# deformable_conv¶

api_attr

declarative programming (static graph)

Deformable Convolution op

Compute 2-D deformable convolution on 4-D input. Given input image x, output feature map y, the deformable convolution operation can be expressed as follow:

Deformable Convolution v2:

$y(p) = \sum_{k=1}^{K}{w_k * x(p + p_k + \Delta p_k) * \Delta m_k}$

Deformable Convolution v1:

$y(p) = \sum_{k=1}^{K}{w_k * x(p + p_k + \Delta p_k)}$

Where $$\Delta p_k$$ and $$\Delta m_k$$ are the learnable offset and modulation scalar for the k-th location, Which $$\Delta m_k$$ is one in deformable convolution v1. Please refer to Deformable ConvNets v2: More Deformable, Better Results and Deformable Convolutional Networks.

Example

• Input:

Input shape: $$(N, C_{in}, H_{in}, W_{in})$$

Filter shape: $$(C_{out}, C_{in}, H_f, W_f)$$

Offset shape: $$(N, 2 * deformable\_groups * H_f * H_w, H_{in}, W_{in})$$

Mask shape: $$(N, deformable\_groups * H_f * H_w, H_{in}, W_{in})$$

• Output:

Output shape: $$(N, C_{out}, H_{out}, W_{out})$$

Where

$\begin{split}H_{out}&= \frac{(H_{in} + 2 * paddings[0] - (dilations[0] * (H_f - 1) + 1))}{strides[0]} + 1 \\ W_{out}&= \frac{(W_{in} + 2 * paddings[1] - (dilations[1] * (W_f - 1) + 1))}{strides[1]} + 1\end{split}$
Parameters
• input (Variable) – The input image with [N, C, H, W] format. A Tensor with type float32, float64.
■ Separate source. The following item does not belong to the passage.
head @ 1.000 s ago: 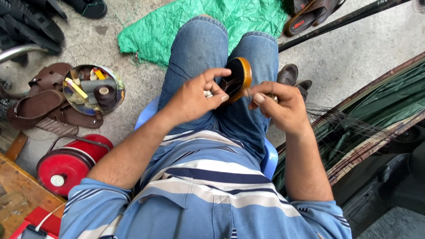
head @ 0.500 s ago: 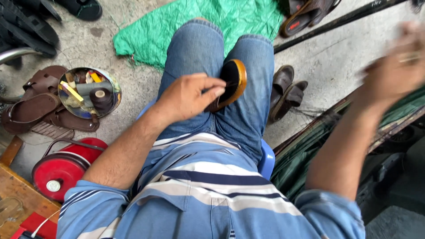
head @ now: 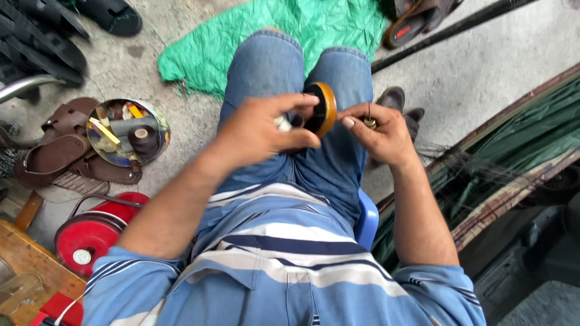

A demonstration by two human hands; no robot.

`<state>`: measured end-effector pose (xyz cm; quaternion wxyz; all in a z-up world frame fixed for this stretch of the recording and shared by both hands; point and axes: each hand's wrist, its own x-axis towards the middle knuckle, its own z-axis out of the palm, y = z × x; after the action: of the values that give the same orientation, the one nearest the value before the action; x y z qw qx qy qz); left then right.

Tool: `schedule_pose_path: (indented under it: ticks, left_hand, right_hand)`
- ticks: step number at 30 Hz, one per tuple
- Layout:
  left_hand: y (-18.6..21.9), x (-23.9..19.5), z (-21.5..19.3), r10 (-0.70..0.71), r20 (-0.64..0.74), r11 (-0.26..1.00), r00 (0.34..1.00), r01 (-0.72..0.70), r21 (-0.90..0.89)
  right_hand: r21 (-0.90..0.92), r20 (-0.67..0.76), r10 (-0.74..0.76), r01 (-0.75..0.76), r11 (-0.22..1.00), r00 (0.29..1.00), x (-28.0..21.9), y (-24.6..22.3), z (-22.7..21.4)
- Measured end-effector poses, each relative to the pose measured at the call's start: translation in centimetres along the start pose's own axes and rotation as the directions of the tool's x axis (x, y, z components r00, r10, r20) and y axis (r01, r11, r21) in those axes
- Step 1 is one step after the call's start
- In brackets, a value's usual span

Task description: The person sits on a blue plastic stool and sews a brown leather sandal using a needle and black thread. They repeatedly push the needle through the sandal's sole and pull the thread tight to secure the stitching.

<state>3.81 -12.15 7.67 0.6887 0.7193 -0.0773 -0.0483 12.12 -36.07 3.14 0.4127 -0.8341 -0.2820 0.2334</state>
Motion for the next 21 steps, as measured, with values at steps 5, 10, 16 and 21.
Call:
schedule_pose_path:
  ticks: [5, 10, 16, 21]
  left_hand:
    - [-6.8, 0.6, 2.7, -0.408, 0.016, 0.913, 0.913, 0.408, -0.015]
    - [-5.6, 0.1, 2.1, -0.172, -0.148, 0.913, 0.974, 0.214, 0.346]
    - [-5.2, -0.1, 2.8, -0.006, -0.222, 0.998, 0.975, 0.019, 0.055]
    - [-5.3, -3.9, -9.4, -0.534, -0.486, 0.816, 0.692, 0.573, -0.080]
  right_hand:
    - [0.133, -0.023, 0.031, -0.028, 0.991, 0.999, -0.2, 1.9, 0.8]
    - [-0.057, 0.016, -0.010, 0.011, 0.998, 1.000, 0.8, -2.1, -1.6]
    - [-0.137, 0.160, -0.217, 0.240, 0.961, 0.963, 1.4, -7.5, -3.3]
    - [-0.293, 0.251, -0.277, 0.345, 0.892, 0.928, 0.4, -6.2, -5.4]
• offset (Variable) – The input coordinate offset of deformable convolution layer. A Tensor with type float32, float64.

• Mask (Variable, Optional) – The input mask of deformable convolution layer. A Tensor with type float32, float64. It should be None when you use deformable convolution v1.

• num_filters (int) – The number of filter. It is as same as the output image channel.

• filter_size (int|tuple) – The filter size. If filter_size is a tuple, it must contain two integers, (filter_size_H, filter_size_W). Otherwise, the filter will be a square.

• stride (int|tuple) – The stride size. If stride is a tuple, it must contain two integers, (stride_H, stride_W). Otherwise, the stride_H = stride_W = stride. Default: stride = 1.

• dilation (int|tuple) – The dilation size. If dilation is a tuple, it must contain two integers, (dilation_H, dilation_W). Otherwise, the dilation_H = dilation_W = dilation. Default: dilation = 1.

• groups (int) – The groups number of the deformable conv layer. According to grouped convolution in Alex Krizhevsky’s Deep CNN paper: when group=2, the first half of the filters is only connected to the first half of the input channels, while the second half of the filters is only connected to the second half of the input channels. Default: groups=1.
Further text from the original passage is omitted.